Outbreaks across the state caused teams to postpone, reschedule or outright cancel events throughout the year. By the time the football season reached the playoffs, approximately 70 teams had shut down their program for the year – including Hayfield, which went above and beyond the call rescheduling games.
Hayfield athletic director Chris Pack did whatever he could to keep the Vikings competing, including moving the final volleyball match of the season against Blooming Prairie to a 4 p.m. start on a Wednesday, right before Gov. Tim Walz was to announce that sports would be put on hold.
But Pack’s crowning achievement came when he found out the Blooming Prairie football team was going into a two-week quarantine about 28 hours before the Awesome Blossoms and Vikings were supposed to kick-off. Pack hit the phones and scrambled for an opponent, eventually landing River Ridge, Wisconsin, for a game that was played in Caledonia. Neither team was able to practice before the game and there was only a short film session at school before kick-off, but the Vikings were able to take the field.
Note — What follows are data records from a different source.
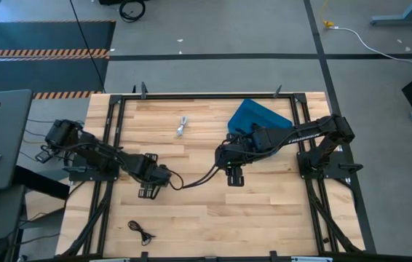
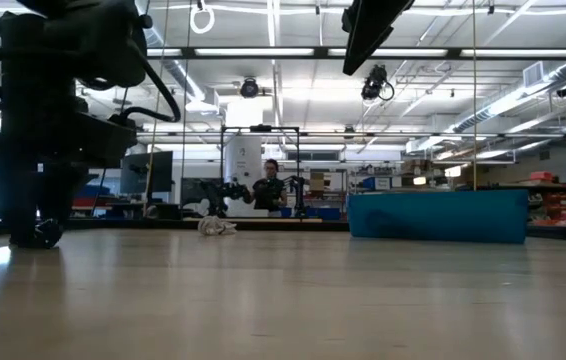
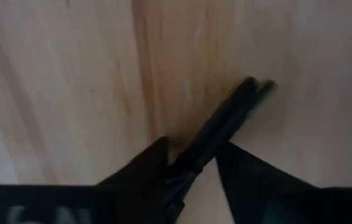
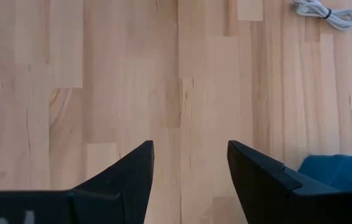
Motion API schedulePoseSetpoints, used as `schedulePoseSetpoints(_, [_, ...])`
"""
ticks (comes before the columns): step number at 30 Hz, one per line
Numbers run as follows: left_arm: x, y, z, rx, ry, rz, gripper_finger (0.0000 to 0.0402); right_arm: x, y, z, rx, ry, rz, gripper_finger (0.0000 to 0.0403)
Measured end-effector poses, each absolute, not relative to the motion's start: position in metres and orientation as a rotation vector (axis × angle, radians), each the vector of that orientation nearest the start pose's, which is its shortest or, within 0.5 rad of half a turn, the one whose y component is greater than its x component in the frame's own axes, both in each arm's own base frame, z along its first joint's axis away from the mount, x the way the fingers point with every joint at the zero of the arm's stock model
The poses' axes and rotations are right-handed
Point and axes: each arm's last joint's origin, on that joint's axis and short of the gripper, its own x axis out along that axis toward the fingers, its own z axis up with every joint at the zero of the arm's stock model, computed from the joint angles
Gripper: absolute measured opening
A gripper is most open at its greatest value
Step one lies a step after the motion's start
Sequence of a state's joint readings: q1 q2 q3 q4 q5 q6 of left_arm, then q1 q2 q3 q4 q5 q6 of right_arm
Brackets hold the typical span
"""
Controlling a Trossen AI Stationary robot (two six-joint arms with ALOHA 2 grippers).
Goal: Pick and place USB-C Cables
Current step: Put the black USB cable into the blue bin
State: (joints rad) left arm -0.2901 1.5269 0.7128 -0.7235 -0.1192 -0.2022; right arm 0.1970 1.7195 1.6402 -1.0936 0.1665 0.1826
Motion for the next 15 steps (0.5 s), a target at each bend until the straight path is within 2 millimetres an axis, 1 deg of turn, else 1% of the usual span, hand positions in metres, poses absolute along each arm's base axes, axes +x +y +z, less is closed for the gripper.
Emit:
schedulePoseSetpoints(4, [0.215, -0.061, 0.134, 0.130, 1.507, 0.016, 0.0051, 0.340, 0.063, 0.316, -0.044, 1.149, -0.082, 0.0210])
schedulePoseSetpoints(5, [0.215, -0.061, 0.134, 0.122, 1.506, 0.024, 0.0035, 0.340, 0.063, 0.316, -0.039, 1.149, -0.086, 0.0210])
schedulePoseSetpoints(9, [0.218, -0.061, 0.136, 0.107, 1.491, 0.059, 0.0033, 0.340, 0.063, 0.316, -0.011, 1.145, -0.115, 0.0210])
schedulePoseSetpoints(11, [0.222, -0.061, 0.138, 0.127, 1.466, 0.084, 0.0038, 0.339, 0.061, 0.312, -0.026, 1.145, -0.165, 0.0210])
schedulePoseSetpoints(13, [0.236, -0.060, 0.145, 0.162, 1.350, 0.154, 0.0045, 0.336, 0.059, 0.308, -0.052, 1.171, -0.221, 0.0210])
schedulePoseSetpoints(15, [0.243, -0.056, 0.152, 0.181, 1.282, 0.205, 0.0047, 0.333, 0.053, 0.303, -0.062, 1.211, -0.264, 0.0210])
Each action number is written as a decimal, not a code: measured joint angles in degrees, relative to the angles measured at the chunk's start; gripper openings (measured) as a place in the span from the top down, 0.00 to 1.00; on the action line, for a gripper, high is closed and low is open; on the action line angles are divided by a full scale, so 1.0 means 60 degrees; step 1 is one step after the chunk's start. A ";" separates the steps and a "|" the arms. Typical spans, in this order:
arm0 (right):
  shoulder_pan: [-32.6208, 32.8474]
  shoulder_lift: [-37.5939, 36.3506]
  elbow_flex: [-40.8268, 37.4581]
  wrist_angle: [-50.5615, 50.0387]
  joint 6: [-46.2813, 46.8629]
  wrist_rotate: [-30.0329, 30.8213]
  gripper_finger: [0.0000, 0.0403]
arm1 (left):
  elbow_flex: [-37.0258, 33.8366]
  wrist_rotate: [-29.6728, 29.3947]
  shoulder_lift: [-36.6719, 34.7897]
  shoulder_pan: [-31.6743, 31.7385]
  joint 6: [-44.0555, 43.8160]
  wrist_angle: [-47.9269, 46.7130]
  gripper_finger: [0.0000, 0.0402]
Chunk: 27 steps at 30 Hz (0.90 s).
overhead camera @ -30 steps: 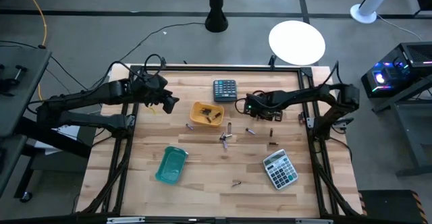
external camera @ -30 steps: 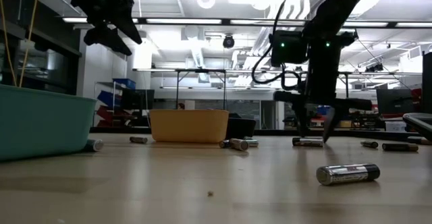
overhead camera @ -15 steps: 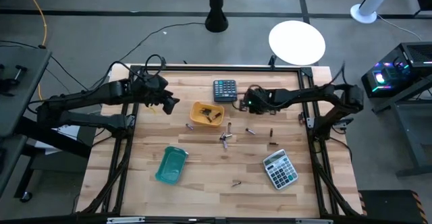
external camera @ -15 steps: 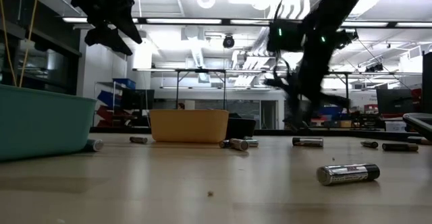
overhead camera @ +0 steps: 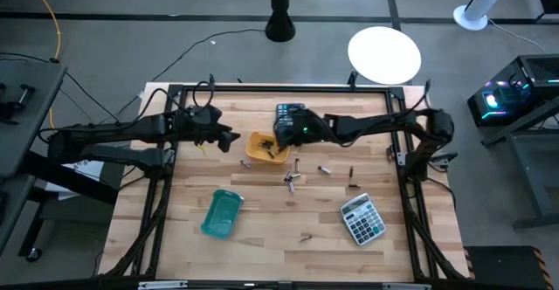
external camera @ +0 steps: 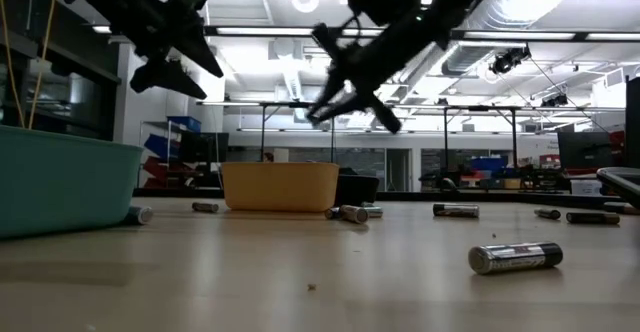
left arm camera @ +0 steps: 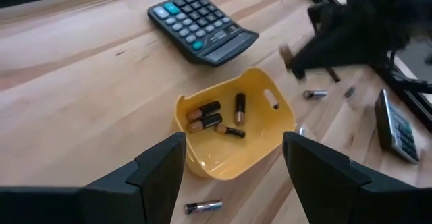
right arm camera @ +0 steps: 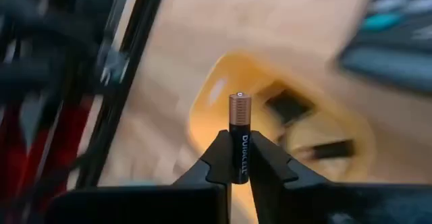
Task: Sort batteries
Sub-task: Put the black battery into the yellow bin
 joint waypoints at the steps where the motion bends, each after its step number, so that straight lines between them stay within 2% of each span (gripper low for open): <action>1: 0.0083 0.0194 0.0212 -0.0025 -0.0165 -0.0164 0.92 | -0.0006 0.0001 0.0004 -0.0004 -0.0002 -0.0001 0.40; 5: 0.0309 0.0784 0.0938 -0.0414 -0.0788 -0.0321 0.81 | -0.0007 -0.0002 0.0004 -0.0037 -0.0007 -0.0012 0.40; 10: 0.0087 0.0906 0.1817 -0.1861 -0.2046 0.0106 0.64 | -0.0007 0.0001 0.0004 -0.0044 -0.0029 -0.0069 0.40; 13: -0.0161 0.0741 0.2478 -0.4035 -0.2989 -0.0148 0.56 | -0.0007 0.0001 0.0004 -0.0045 -0.0027 -0.0120 0.40; 17: -0.0166 0.0474 0.2886 -0.7777 -0.3089 0.0215 0.53 | -0.0007 0.0015 0.0004 -0.0044 0.0028 -0.0165 0.40; 21: 0.0453 0.0267 0.2058 -1.0158 -0.2051 0.0800 0.52 | -0.0007 0.0149 0.0004 -0.0044 0.0064 -0.0167 0.40; 27: 0.1609 -0.0635 -0.0487 -0.9913 0.0788 -0.0119 0.52 | -0.0007 0.0180 0.0004 -0.0044 0.0062 -0.0159 0.40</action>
“It’s been a crazy year,” Pack said. “Sometimes we’ve had to be a little creative, but we want to do whatever it takes to get the kids playing.”
One last dance
Austin junior Molly Norton spent a good part of the first COVID-19 shutdown helping to feed seniors at the Mower County Senior Center, but she was glad to be back with a few of her friends this fall — even if it was in colder weather.
Norton was a member of the AHS cheerleaders, who were present for every Packer game this season – from the unseasonably warm weather opener to the final game, which dipped below freezing.
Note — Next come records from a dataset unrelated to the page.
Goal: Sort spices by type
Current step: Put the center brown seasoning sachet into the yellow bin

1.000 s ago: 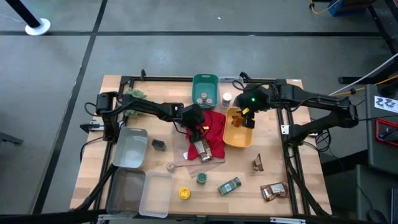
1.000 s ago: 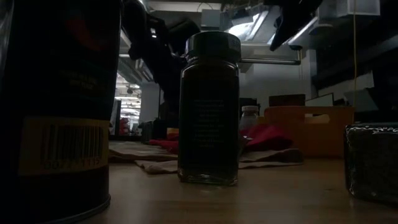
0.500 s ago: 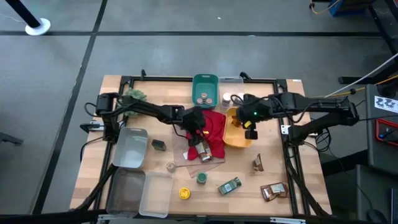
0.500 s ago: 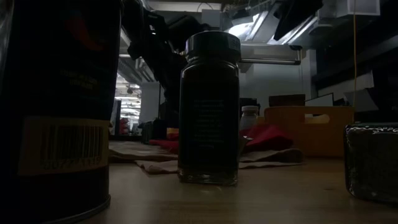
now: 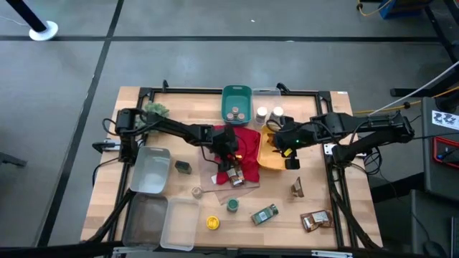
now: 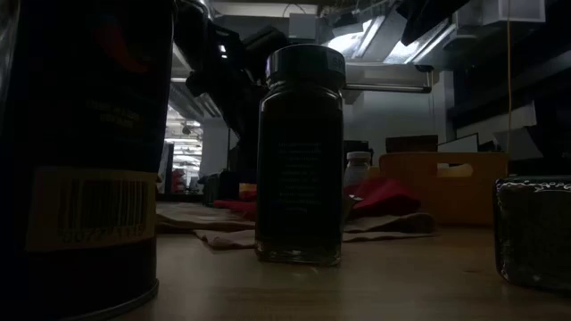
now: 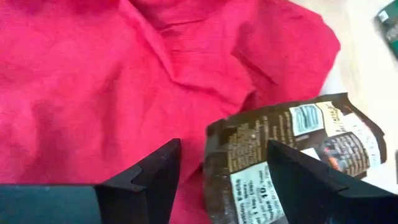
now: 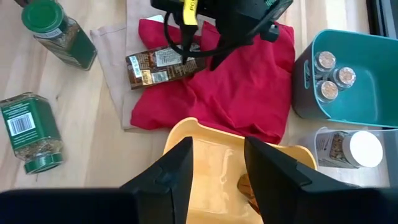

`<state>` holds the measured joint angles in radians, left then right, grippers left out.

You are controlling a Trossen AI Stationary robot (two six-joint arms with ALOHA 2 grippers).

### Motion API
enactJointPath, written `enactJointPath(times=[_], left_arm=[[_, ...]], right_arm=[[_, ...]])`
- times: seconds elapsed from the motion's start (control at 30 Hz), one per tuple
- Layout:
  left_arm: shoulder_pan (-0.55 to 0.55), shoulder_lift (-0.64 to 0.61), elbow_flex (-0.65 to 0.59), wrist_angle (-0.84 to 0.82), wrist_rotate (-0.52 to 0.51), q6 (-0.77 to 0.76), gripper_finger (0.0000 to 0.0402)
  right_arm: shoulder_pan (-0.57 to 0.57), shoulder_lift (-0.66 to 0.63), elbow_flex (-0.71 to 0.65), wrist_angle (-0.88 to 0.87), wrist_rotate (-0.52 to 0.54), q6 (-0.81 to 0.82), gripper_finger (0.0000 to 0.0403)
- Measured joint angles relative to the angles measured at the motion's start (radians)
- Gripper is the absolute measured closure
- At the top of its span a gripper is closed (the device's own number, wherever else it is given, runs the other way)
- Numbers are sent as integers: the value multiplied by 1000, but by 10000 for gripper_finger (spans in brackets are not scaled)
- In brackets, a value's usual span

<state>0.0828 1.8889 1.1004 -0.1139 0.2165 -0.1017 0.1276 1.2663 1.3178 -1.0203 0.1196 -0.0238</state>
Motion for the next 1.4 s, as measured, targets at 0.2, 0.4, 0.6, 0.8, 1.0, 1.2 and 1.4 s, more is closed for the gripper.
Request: enactJointPath(times=[0.2,0.4,0.6,0.8,1.0,1.2,1.4], left_arm=[[-37,0,0,0,1,17,180],[-57,0,0,0,-16,24,182],[-57,0,0,0,-24,23,225],[-57,-5,0,9,-23,0,263],[-57,-6,0,43,-16,-3,279],[-58,-7,0,45,67,-8,297],[-71,-8,0,44,92,13,311]], right_arm=[[-1,0,0,0,1,0,259],[-1,0,0,0,2,1,259],[-1,0,0,0,2,0,259],[-1,0,-13,31,2,20,259],[-1,0,-53,46,-8,30,259],[-1,1,-72,43,-10,30,259],[-1,1,-72,74,-32,46,259]])
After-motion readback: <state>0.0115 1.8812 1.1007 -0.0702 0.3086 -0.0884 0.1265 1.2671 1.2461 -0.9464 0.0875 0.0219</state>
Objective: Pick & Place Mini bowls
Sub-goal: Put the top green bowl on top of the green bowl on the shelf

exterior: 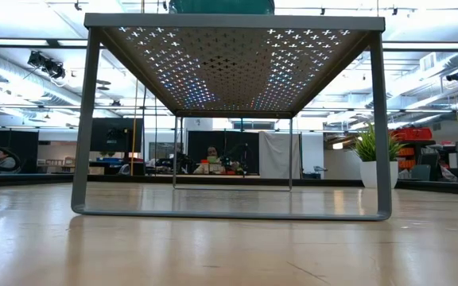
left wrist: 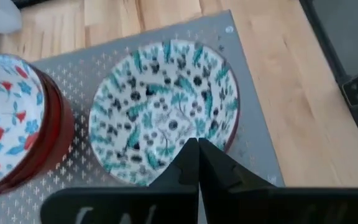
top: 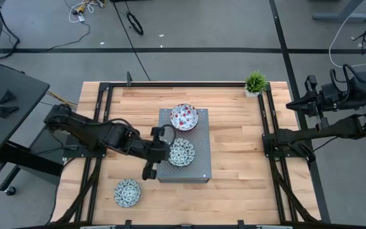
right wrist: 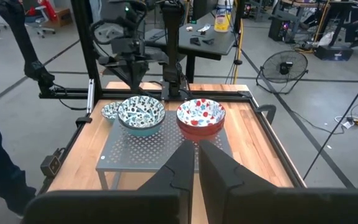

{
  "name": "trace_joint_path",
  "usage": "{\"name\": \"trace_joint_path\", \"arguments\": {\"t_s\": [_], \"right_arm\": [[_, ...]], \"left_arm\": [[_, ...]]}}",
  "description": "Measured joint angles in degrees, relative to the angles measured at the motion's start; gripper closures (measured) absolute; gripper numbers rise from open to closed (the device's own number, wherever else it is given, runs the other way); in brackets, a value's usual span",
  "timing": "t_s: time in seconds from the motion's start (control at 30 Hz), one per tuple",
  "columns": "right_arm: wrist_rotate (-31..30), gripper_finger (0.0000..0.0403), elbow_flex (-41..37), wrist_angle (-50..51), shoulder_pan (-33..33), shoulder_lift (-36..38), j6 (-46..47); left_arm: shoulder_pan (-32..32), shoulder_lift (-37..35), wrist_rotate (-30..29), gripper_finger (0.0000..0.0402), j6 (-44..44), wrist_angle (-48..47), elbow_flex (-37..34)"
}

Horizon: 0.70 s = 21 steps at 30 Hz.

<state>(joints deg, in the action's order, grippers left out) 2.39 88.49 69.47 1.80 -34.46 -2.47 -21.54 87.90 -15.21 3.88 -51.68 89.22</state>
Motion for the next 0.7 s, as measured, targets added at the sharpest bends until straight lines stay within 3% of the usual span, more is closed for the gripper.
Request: {"name": "trace_joint_path", "arguments": {"t_s": [0.7], "right_arm": [[0.0,0.0374,0.0,0.0,0.0,0.0,0.0]], "left_arm": [[0.6,-0.6,3.7,0.0401,-2.2,2.0,-1.6]]}}
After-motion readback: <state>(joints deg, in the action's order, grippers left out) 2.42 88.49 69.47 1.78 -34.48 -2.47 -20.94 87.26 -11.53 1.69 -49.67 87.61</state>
Norton, who will now miss at least a month of her dance season due to the latest shutdown, said getting on the sidelines was a much needed relief for her as she is part of the PSEO program at Riverland Community College.
“Being able to see the girls through sports and seeing people my own age is really nice. Now that they might take it away in the winter, it is a little upsetting, but we’ll get through it,” Norton said.
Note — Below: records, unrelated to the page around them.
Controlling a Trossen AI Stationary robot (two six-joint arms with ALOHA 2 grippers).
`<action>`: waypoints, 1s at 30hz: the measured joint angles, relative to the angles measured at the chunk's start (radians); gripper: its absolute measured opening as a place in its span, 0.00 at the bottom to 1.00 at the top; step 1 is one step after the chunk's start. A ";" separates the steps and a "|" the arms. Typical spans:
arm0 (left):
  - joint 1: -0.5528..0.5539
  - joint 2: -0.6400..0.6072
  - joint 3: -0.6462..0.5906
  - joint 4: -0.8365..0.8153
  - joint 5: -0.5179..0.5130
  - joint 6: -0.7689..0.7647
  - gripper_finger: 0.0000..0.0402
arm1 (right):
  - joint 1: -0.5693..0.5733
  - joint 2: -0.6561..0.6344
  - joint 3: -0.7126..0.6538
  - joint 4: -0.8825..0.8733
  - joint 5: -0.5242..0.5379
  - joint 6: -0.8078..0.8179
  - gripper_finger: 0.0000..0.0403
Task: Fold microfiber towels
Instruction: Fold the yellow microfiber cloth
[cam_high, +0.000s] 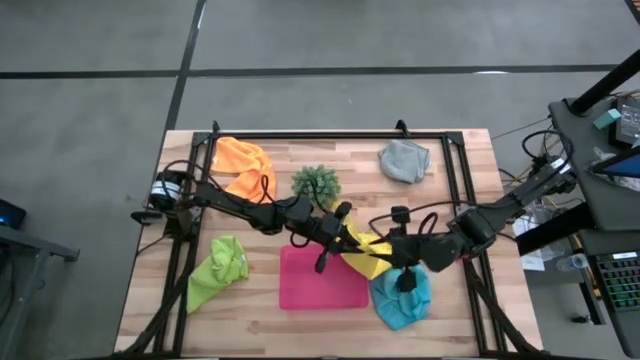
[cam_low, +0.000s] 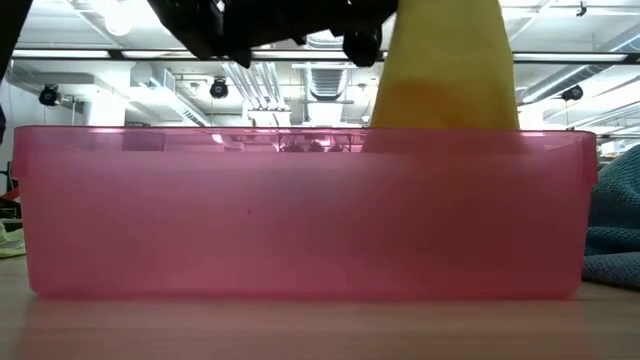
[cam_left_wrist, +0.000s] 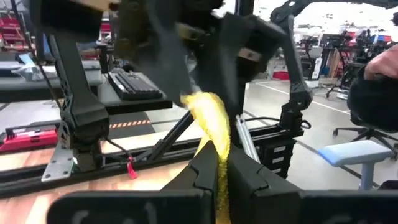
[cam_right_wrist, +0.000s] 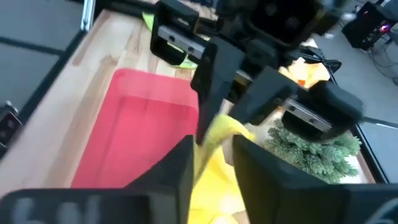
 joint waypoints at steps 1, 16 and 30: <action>0.000 -0.009 -0.001 0.002 0.000 0.001 0.00 | 0.000 -0.014 0.000 -0.008 0.001 0.012 0.33; -0.056 -0.321 -0.178 -0.413 0.060 0.046 0.00 | -0.060 -0.085 -0.204 -0.020 0.043 0.260 0.58; -0.106 -0.392 -0.303 -0.460 0.058 0.017 0.00 | -0.302 -0.021 -0.477 0.397 -0.192 0.163 0.59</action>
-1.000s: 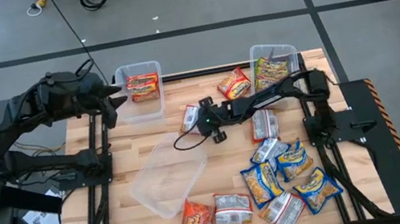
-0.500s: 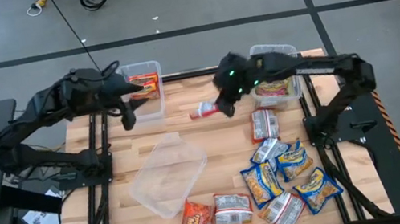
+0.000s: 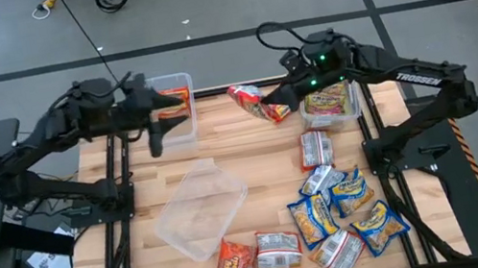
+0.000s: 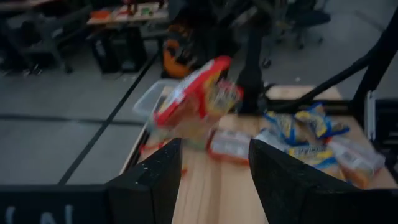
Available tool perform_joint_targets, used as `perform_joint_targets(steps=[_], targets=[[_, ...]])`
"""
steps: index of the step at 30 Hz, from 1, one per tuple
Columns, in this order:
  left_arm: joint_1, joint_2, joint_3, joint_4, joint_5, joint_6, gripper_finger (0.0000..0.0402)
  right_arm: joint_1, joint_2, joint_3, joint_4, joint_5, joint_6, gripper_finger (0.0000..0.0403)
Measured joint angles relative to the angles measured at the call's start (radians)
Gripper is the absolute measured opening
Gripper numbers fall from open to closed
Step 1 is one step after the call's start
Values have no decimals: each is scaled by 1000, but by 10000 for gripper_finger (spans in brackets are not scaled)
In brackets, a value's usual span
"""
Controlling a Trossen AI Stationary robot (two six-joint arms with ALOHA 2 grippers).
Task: Sort Maruchan noodles
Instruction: Put the orange noodle pack into the top left transparent bin
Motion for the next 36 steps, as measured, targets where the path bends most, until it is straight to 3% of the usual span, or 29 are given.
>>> perform_joint_targets(steps=[4,14,21,29,36], targets=[[-20,80,0,47,7,54,208,2,15,0,-41,-6,7,2],[-79,326,-1,65,-20,265,312,58,105,0,-175,-91,-6,2],[-130,449,-1,174,-25,330,317,100,151,0,-178,-114,-18,2],[-161,521,-1,233,-27,342,316,105,169,0,-185,-66,-14,2],[-172,531,0,206,-195,273,315,103,214,0,-213,-43,59,2]])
The cheerleaders wore masks throughout the year and they had to space out, which prevented them performing their stunts.
Austin cheerleader captain Jamie Miller said there were some adjustments, but she enjoyed the time she had on the sidelines – even in the cold.
“We were glad they didn’t play the season in March, even though it meant playing in November. Football is not football, unless it’s in the fall. The cold weather really just makes it football,” Miller said. “We’re usually closer together on the sideline, but we had to spread out. It was hard to do, but we made it work.”